TASK ▸ Set the listing down unchanged, minus every embedded image.

RAW DATA ▸
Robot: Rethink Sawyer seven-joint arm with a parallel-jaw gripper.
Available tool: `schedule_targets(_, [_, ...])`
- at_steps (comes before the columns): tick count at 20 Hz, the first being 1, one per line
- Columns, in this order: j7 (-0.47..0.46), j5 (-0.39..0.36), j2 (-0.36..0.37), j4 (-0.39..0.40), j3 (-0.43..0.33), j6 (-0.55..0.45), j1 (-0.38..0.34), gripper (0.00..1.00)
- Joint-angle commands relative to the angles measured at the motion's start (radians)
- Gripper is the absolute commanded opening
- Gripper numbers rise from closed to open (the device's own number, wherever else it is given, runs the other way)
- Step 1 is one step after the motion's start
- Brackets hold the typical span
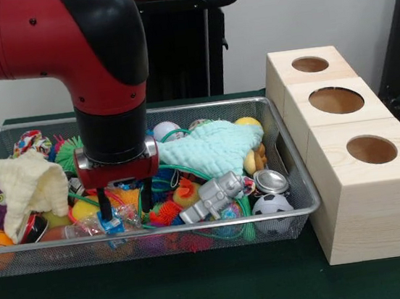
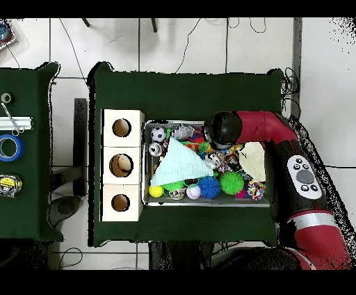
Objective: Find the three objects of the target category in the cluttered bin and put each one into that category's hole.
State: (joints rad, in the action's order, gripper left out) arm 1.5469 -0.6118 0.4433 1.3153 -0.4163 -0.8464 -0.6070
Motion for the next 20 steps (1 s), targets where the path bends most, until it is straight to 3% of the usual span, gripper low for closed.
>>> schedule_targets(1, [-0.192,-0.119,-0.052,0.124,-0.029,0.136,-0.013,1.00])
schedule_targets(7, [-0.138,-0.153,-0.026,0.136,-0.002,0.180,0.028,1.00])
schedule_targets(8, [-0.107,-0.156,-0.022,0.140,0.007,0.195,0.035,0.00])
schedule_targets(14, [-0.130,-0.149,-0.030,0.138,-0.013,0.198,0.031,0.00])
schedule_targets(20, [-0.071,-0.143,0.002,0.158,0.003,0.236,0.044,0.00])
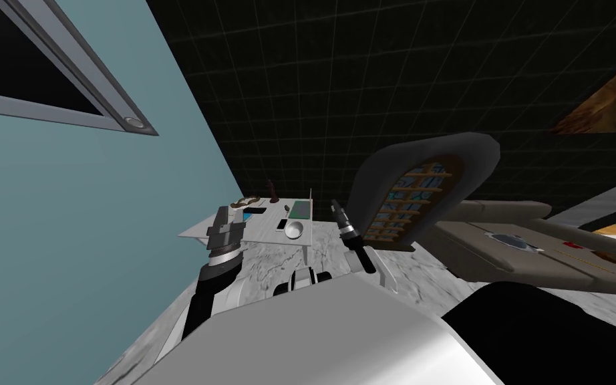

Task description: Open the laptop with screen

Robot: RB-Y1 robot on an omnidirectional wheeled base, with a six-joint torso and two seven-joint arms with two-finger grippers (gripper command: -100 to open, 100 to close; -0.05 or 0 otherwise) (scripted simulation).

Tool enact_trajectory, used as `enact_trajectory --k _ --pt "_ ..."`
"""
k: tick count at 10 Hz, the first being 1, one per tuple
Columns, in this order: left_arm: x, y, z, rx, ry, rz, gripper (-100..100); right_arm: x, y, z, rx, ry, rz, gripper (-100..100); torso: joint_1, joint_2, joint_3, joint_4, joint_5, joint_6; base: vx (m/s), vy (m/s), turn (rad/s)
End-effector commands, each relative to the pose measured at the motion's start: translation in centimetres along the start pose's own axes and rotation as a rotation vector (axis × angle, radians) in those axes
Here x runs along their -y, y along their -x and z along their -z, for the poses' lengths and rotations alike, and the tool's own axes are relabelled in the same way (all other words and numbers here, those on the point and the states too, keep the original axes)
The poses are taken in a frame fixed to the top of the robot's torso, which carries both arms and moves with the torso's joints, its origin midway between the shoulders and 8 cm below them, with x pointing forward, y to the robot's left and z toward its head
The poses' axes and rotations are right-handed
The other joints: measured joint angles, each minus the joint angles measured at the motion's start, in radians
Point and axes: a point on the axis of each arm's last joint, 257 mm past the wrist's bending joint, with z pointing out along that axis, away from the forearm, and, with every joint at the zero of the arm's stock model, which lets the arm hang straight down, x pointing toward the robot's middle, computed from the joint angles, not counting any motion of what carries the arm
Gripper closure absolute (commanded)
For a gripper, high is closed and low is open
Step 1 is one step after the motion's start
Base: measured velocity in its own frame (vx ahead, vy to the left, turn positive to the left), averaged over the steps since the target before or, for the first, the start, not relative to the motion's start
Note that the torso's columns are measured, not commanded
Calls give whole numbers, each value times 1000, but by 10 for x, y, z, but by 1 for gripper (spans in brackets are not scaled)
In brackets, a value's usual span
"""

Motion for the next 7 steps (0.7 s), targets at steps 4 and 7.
enact_trajectory --k 4,7 --pt "0 0 0 0 0 0 0 53 -10 0 -68 -129 214 -100 -1 0 0 0 0 0 10 32 75" --pt "0 0 0 0 0 0 0 84 -11 2 -105 -203 346 -100 0 0 0 0 0 0 12 40 97"
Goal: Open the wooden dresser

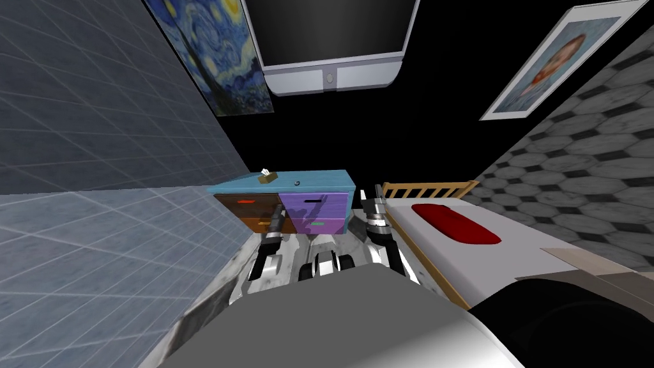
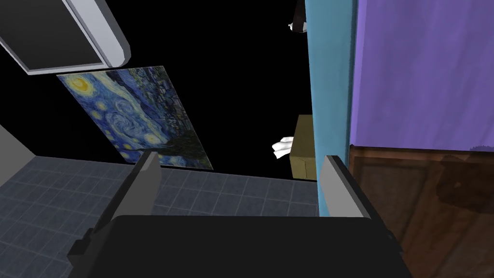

TASK RESULT ▸
Robot: Rethink Sawyer seven-joint arm with a parallel-jaw gripper.
Available tool: `schedule_targets(_, [_, ...])`
- at_steps (comes before the columns): tick count at 20 Hz, the first being 1, one per line
- Columns, in this order: j7 (-0.47..0.46), j5 (-0.39..0.36), j2 (-0.36..0.37), j4 (-0.39..0.40), j3 (-0.43..0.33), j6 (-0.55..0.45), j1 (-0.38..0.34), gripper (0.00..1.00)
- Joint-angle commands relative to the angles measured at the motion's start (radians)
- Gripper is the absolute commanded opening
- Gripper numbers rise from closed to open (the device's own number, wherever else it is given, runs the other way)
- Step 1 is one step after the motion's start
- Brackets hold the typical span
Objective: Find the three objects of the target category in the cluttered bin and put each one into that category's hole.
State: (joints rad, in the action's order, gripper left out) arm 1.5469 -0.6118 0.4433 1.3153 -0.4163 -0.8464 -0.6070
Motion for the next 20 steps (1 s), targets where the path bends most, until it is straight to 3% of the usual span, gripper low for closed.
>>> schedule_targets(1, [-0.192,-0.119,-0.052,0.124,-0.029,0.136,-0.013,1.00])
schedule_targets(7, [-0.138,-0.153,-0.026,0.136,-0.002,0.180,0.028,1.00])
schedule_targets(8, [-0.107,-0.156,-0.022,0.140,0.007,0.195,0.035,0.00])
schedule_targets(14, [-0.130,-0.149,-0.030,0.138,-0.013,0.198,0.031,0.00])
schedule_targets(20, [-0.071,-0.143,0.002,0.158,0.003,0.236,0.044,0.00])

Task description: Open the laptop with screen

Robot: RB-Y1 robot on an omnidirectional wheeled base, with a six-joint torso and two seven-joint arms with two-finger grippers (gripper command: -100 to open, 100 to close; -0.05 or 0 otherwise) (scripted simulation).

Tool enact_trajectory, used as `enact_trajectory --k _ --pt "_ ..."`
"""
k: tick count at 10 Hz, the first being 1, one per tuple
Columns, in this order: left_arm: x, y, z, rx, ry, rz, gripper (-100..100); right_arm: x, y, z, rx, ry, rz, gripper (-100..100); torso: joint_1, joint_2, joint_3, joint_4, joint_5, joint_6; base: vx (m/s), vy (m/s), turn (rad/s)
End-effector commands, each relative to the pose measured at the motion's start: translation in centimetres along the start pose's own axes and rotation as a rotation vector (axis × angle, radians) in those axes
Here x runs along their -y, y along their -x and z along their -z, for the poses' lengths and rotations alike, and the tool's own axes are relabelled in the same way (all other words and numbers here, those on the point and the states too, keep the original axes)
The poses are taken in a frame fixed to the top of the robot's torso, which carries both arms and moves with the torso's joints, its origin midway between the shoulders and 8 cm below them, with x pointing forward, y to the robot's left and z toward its head
The poses' axes and rotations are right-handed
The other joints: measured joint angles, each minus the joint angles measured at the motion's start, in radians
Point and axes: a point on the axis of each arm's last joint, 257 mm past the wrist's bending joint, with z pointing out along that axis, away from the forearm, and, with every joint at the zero of the arm's stock model, which lets the arm hang straight down, x pointing toward the robot's middle, computed from the joint angles, not counting any motion of what carries the arm
Gripper closure absolute (commanded)
For a gripper, high is closed and low is open
Step 1 is one step after the motion's start
Base: measured velocity in its own frame (vx ahead, vy to the left, turn positive to the left), averaged over the steps since the target before or, for the first, the start, not relative to the motion's start
Note that the torso's columns are measured, not commanded
Calls give whole numbers, each value times 1000, but by 10 for x, y, z, but by 1 for gripper (spans in brackets are not scaled)
In brackets, a value's usual span
"""

Motion for the next 7 steps (0.7 s), targets at steps 4 and 7.
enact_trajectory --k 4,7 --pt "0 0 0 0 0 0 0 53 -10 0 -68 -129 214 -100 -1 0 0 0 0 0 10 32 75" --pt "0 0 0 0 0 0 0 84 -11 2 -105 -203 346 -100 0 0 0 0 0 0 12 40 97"
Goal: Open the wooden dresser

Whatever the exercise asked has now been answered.